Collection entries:
• • •

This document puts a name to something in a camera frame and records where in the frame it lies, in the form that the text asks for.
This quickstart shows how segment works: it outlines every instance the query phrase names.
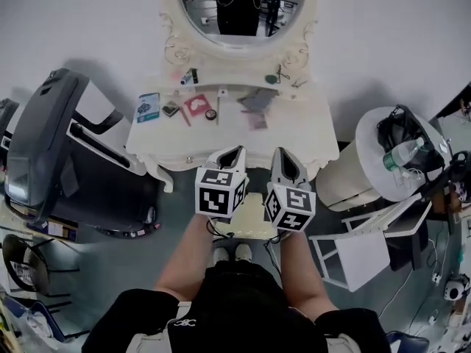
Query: white shoe
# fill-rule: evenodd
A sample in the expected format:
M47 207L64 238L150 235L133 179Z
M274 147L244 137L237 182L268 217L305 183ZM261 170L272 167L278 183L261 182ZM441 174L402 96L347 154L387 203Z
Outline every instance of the white shoe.
M221 261L229 261L229 252L224 247L218 247L213 253L213 264L216 265Z
M247 262L252 262L252 250L248 244L242 243L237 246L235 249L235 261L246 260Z

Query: water bottle
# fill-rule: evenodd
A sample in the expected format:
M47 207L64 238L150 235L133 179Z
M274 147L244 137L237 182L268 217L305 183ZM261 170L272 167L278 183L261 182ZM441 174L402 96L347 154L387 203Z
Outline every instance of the water bottle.
M425 145L423 138L406 141L393 148L383 157L383 164L389 171L404 166L412 161L420 148Z

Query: mirror
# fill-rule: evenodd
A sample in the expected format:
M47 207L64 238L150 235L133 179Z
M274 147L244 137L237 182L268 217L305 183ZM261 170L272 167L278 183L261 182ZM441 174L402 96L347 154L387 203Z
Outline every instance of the mirror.
M287 32L301 0L181 0L190 22L213 42L258 44Z

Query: white round table
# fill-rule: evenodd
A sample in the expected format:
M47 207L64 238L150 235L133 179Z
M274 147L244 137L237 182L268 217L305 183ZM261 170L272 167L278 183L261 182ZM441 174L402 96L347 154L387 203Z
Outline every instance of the white round table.
M395 107L379 107L366 113L358 122L353 141L341 152L338 161L329 163L316 178L319 199L331 210L342 211L372 202L383 197L391 202L401 202L412 196L425 184L425 179L407 179L397 182L394 174L383 164L385 154L378 142L377 125L387 118ZM445 167L451 161L445 139L427 121L415 115L429 135L435 149L443 156ZM435 179L442 170L428 174Z

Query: pink card
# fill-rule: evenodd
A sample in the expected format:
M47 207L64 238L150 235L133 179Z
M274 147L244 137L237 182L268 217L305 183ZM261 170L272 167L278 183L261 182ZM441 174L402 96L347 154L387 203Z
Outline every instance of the pink card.
M204 94L200 94L199 96L189 99L187 102L185 102L185 106L188 108L190 115L193 117L205 114L206 111L211 109L211 105L209 104Z

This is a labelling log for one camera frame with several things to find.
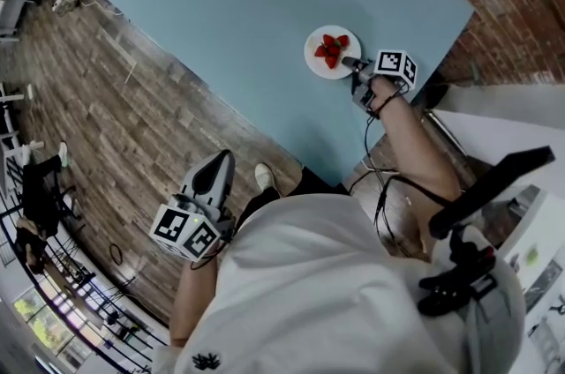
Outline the person's black shorts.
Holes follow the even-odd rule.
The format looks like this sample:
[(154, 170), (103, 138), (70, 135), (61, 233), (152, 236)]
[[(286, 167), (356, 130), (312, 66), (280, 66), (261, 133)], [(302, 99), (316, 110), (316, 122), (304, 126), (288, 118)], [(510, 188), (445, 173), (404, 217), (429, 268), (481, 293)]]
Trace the person's black shorts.
[[(309, 168), (302, 167), (302, 176), (298, 182), (297, 187), (291, 191), (287, 197), (291, 196), (301, 196), (308, 194), (338, 194), (347, 195), (345, 187), (342, 184), (337, 186), (330, 186), (317, 177)], [(282, 198), (282, 193), (277, 189), (267, 189), (266, 191), (260, 191), (260, 194), (255, 198), (252, 198), (244, 211), (238, 218), (236, 229), (239, 229), (244, 222), (256, 211), (261, 209), (263, 206)]]

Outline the white desk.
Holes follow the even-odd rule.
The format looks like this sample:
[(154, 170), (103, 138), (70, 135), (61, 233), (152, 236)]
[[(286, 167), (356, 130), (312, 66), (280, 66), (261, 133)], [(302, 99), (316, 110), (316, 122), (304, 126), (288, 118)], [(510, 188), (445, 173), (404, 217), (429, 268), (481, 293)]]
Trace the white desk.
[(492, 165), (550, 146), (555, 161), (523, 182), (565, 198), (565, 85), (452, 86), (433, 112), (468, 155)]

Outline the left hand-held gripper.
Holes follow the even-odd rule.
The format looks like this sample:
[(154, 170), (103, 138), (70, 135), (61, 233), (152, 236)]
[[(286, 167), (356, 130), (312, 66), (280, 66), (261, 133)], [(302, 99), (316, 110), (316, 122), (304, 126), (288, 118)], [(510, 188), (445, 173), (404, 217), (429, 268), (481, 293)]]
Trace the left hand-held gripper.
[[(181, 191), (161, 204), (149, 230), (151, 239), (191, 262), (217, 257), (233, 240), (234, 216), (222, 207), (233, 182), (233, 155), (222, 150), (198, 161), (185, 175)], [(205, 202), (187, 196), (201, 196)]]

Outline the person's white shirt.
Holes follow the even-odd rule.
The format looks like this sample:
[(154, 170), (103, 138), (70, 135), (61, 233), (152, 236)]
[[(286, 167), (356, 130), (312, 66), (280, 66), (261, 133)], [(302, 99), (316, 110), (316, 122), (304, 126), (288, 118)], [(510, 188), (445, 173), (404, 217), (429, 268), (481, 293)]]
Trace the person's white shirt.
[(479, 302), (432, 318), (418, 283), (454, 267), (396, 258), (356, 199), (277, 199), (244, 223), (215, 297), (182, 348), (154, 352), (153, 374), (508, 374), (524, 337), (514, 270)]

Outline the white round plate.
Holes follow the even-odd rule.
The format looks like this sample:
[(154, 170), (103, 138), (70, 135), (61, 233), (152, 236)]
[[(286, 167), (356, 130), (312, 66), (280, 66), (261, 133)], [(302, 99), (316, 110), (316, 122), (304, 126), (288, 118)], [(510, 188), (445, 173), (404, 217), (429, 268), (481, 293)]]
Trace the white round plate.
[[(346, 49), (343, 49), (340, 47), (340, 45), (335, 42), (336, 46), (339, 46), (341, 48), (341, 53), (338, 56), (338, 61), (336, 64), (336, 67), (334, 69), (329, 69), (328, 66), (325, 63), (325, 57), (316, 57), (314, 55), (315, 50), (321, 45), (323, 44), (324, 46), (326, 46), (323, 43), (323, 35), (324, 34), (328, 34), (334, 38), (340, 36), (340, 35), (344, 35), (347, 34), (349, 36), (350, 39), (350, 44)], [(354, 35), (351, 31), (341, 27), (341, 26), (332, 26), (332, 25), (328, 25), (328, 26), (321, 26), (317, 29), (315, 29), (306, 39), (305, 42), (305, 46), (304, 46), (304, 56), (305, 56), (305, 62), (307, 64), (307, 66), (310, 68), (310, 70), (324, 78), (324, 79), (332, 79), (332, 80), (338, 80), (338, 79), (344, 79), (348, 76), (351, 75), (351, 69), (342, 65), (342, 59), (345, 56), (351, 56), (354, 58), (359, 59), (361, 57), (361, 45), (360, 42), (358, 41), (358, 38), (356, 35)]]

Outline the person's left forearm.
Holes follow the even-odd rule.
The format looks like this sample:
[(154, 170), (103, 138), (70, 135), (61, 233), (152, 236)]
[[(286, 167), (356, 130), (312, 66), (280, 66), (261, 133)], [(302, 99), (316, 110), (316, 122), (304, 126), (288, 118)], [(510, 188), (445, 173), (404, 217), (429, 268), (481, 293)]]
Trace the person's left forearm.
[(215, 297), (217, 271), (216, 258), (195, 267), (191, 262), (183, 266), (169, 319), (171, 346), (182, 348), (191, 337)]

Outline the person's right forearm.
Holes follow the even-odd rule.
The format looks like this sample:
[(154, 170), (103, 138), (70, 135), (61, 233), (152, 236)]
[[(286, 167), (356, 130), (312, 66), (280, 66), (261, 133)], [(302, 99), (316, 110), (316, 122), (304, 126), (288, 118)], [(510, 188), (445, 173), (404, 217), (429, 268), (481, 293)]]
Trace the person's right forearm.
[(385, 128), (400, 173), (431, 193), (453, 201), (461, 194), (451, 164), (429, 138), (409, 102), (389, 80), (372, 82), (371, 103)]

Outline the black harness buckle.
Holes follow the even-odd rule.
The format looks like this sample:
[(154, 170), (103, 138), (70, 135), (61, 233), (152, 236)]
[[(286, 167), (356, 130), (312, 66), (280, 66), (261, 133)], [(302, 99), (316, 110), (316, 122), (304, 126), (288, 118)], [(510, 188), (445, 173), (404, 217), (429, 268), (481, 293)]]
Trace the black harness buckle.
[(471, 226), (455, 228), (449, 236), (449, 260), (455, 265), (446, 272), (424, 278), (418, 285), (429, 292), (418, 302), (418, 311), (428, 317), (437, 318), (457, 311), (471, 300), (479, 302), (497, 286), (491, 275), (496, 257), (489, 243), (480, 249), (472, 241), (464, 241), (464, 231)]

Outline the light blue table top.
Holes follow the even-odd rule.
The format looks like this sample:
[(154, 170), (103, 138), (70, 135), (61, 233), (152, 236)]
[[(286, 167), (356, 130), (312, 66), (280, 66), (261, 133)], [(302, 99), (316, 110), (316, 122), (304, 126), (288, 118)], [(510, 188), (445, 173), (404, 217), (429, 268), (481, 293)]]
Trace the light blue table top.
[(406, 51), (425, 84), (466, 27), (468, 0), (109, 0), (139, 30), (326, 183), (340, 183), (380, 139), (350, 82), (307, 66), (317, 28), (350, 30), (363, 54)]

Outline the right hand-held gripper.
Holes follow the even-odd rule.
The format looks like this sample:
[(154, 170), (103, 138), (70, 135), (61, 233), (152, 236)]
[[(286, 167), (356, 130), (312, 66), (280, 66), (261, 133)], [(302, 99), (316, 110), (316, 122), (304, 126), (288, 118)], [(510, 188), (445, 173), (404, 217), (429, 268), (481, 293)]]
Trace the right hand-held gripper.
[(418, 67), (403, 50), (382, 49), (372, 61), (345, 56), (342, 65), (351, 69), (353, 102), (366, 112), (371, 112), (371, 101), (375, 96), (372, 83), (376, 78), (391, 80), (400, 96), (416, 87)]

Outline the person's left white shoe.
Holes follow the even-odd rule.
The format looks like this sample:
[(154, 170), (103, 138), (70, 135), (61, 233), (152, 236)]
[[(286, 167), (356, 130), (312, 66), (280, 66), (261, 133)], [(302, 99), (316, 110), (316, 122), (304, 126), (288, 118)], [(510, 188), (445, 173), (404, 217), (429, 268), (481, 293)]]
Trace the person's left white shoe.
[(258, 163), (254, 170), (255, 180), (261, 191), (266, 191), (267, 189), (275, 189), (275, 175), (272, 169), (265, 163)]

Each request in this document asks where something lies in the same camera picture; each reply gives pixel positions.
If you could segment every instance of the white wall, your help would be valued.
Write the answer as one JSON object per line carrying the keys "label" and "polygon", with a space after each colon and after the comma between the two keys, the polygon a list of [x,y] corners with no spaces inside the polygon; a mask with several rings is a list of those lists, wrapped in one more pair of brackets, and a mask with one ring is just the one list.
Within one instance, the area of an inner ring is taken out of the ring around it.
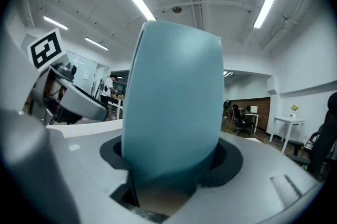
{"label": "white wall", "polygon": [[267,91],[267,76],[250,75],[235,80],[227,87],[227,98],[229,100],[256,99],[269,97]]}
{"label": "white wall", "polygon": [[337,24],[332,10],[317,2],[272,59],[280,93],[337,80]]}
{"label": "white wall", "polygon": [[11,7],[7,8],[4,13],[3,27],[6,30],[11,41],[18,47],[25,37],[25,25],[21,19],[18,5],[12,2]]}
{"label": "white wall", "polygon": [[[291,106],[305,120],[302,135],[292,130],[291,138],[306,142],[323,124],[327,102],[337,91],[337,24],[333,11],[323,0],[315,0],[298,28],[272,53],[277,95],[271,99],[267,132],[273,131],[274,116],[289,116]],[[283,135],[286,126],[276,127]]]}
{"label": "white wall", "polygon": [[[77,67],[73,80],[74,85],[91,94],[97,62],[69,51],[67,51],[67,55],[71,63]],[[85,72],[88,72],[88,77],[84,77]]]}
{"label": "white wall", "polygon": [[230,100],[230,95],[229,95],[229,93],[224,93],[223,94],[223,101],[226,101],[226,100]]}
{"label": "white wall", "polygon": [[267,52],[254,52],[245,48],[238,51],[223,49],[223,66],[225,70],[272,75],[271,56]]}

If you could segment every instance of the blue cylindrical object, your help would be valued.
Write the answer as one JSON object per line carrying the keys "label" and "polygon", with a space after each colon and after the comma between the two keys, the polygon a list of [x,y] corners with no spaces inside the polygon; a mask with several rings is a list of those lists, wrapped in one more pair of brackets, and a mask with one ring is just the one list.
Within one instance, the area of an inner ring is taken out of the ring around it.
{"label": "blue cylindrical object", "polygon": [[221,39],[150,21],[140,33],[124,104],[122,155],[136,186],[193,188],[209,170],[223,110]]}

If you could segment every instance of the white table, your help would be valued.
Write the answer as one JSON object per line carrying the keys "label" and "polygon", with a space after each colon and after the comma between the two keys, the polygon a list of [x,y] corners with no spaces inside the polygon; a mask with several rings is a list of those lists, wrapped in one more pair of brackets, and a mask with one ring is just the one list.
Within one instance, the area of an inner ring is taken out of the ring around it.
{"label": "white table", "polygon": [[301,124],[301,130],[300,130],[300,135],[301,135],[303,124],[304,124],[304,119],[293,119],[293,118],[290,118],[290,117],[274,117],[274,129],[273,129],[273,133],[270,136],[269,142],[272,141],[273,136],[276,134],[275,132],[276,132],[276,121],[277,120],[281,121],[281,122],[289,123],[288,131],[285,135],[285,143],[284,143],[284,145],[282,147],[282,151],[281,151],[281,153],[284,153],[286,145],[287,145],[288,140],[289,140],[289,136],[290,136],[292,126],[294,124]]}
{"label": "white table", "polygon": [[115,98],[115,97],[111,97],[112,99],[118,100],[118,104],[114,104],[111,101],[108,101],[108,104],[117,107],[117,119],[120,118],[120,111],[123,110],[123,106],[122,106],[122,101],[124,101],[124,99],[119,99],[119,98]]}
{"label": "white table", "polygon": [[254,129],[254,133],[256,133],[256,128],[257,128],[257,122],[259,121],[259,114],[258,113],[242,113],[246,116],[254,116],[256,117],[256,122],[255,122],[255,129]]}

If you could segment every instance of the black office chair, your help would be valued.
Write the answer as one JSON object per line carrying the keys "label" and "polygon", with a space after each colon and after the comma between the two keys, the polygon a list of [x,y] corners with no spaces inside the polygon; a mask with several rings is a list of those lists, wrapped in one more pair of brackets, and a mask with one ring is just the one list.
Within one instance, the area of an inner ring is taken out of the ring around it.
{"label": "black office chair", "polygon": [[243,120],[243,117],[237,105],[233,105],[233,111],[234,111],[234,116],[236,118],[235,124],[238,127],[238,129],[235,129],[234,132],[236,133],[238,131],[239,132],[238,134],[240,133],[250,134],[251,132],[247,130],[247,128],[250,127],[251,124]]}
{"label": "black office chair", "polygon": [[337,93],[330,96],[328,100],[328,112],[326,112],[324,124],[321,126],[319,136],[315,141],[310,152],[310,159],[296,156],[298,149],[304,146],[304,143],[288,141],[295,146],[296,155],[288,155],[299,165],[307,165],[308,172],[315,178],[320,174],[322,163],[326,160],[332,146],[337,140]]}

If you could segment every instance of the gray surface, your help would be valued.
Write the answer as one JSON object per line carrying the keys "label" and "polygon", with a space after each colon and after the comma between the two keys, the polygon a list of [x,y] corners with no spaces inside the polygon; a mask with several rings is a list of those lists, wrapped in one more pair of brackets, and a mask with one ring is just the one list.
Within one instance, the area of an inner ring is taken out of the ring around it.
{"label": "gray surface", "polygon": [[[61,173],[63,174],[77,205],[81,223],[150,223],[148,220],[145,220],[138,215],[130,213],[129,210],[117,204],[114,200],[112,200],[108,195],[103,192],[103,190],[99,186],[102,184],[102,182],[104,182],[104,172],[102,172],[102,174],[97,174],[97,177],[95,178],[91,178],[89,175],[89,171],[92,171],[94,167],[92,167],[91,163],[83,166],[83,162],[78,161],[78,158],[75,157],[73,154],[74,151],[71,152],[69,150],[68,143],[70,142],[70,139],[64,139],[62,133],[57,130],[51,129],[50,133],[51,144],[54,149],[56,159],[60,165]],[[106,134],[97,135],[97,137],[99,136],[105,136],[105,138],[108,139],[108,135]],[[89,136],[79,137],[79,141],[76,141],[76,143],[81,144],[80,141],[83,141],[83,138],[88,137]],[[89,151],[87,153],[87,157],[89,158],[91,152]],[[94,165],[100,167],[103,166],[100,162],[95,163]],[[114,183],[115,185],[119,185],[113,180],[111,181],[110,185],[114,185]]]}
{"label": "gray surface", "polygon": [[93,120],[104,120],[106,118],[107,110],[101,103],[80,92],[71,82],[61,78],[57,78],[57,81],[67,88],[60,101],[62,107]]}
{"label": "gray surface", "polygon": [[287,223],[294,222],[301,215],[303,208],[306,208],[310,205],[311,201],[316,197],[321,188],[322,184],[316,184],[304,195],[302,199],[299,199],[291,207],[288,207],[282,213],[279,213],[274,217],[263,221],[262,223],[263,224],[285,223],[284,221],[285,218],[288,220]]}
{"label": "gray surface", "polygon": [[21,49],[28,57],[28,45],[30,45],[33,41],[37,40],[37,38],[33,37],[32,35],[26,34],[23,38]]}
{"label": "gray surface", "polygon": [[[79,208],[82,223],[149,223],[129,212],[108,197],[123,181],[123,171],[114,170],[100,157],[103,142],[116,137],[121,130],[64,139],[51,130],[52,144],[63,175]],[[269,145],[221,133],[235,144],[244,157],[242,169],[224,186],[201,188],[165,223],[257,223],[281,213],[285,208],[270,178],[287,175],[305,194],[318,183],[297,164]],[[80,145],[70,152],[69,146]],[[286,210],[301,211],[299,200]]]}
{"label": "gray surface", "polygon": [[0,42],[0,107],[22,110],[39,73],[2,27]]}
{"label": "gray surface", "polygon": [[33,117],[1,109],[0,126],[1,161],[23,197],[54,223],[79,223],[75,202],[49,143],[48,130]]}

• • •

Among the entries, how many lines hold the string "lies"? Answer with a bare number.

Result of this exercise -> 2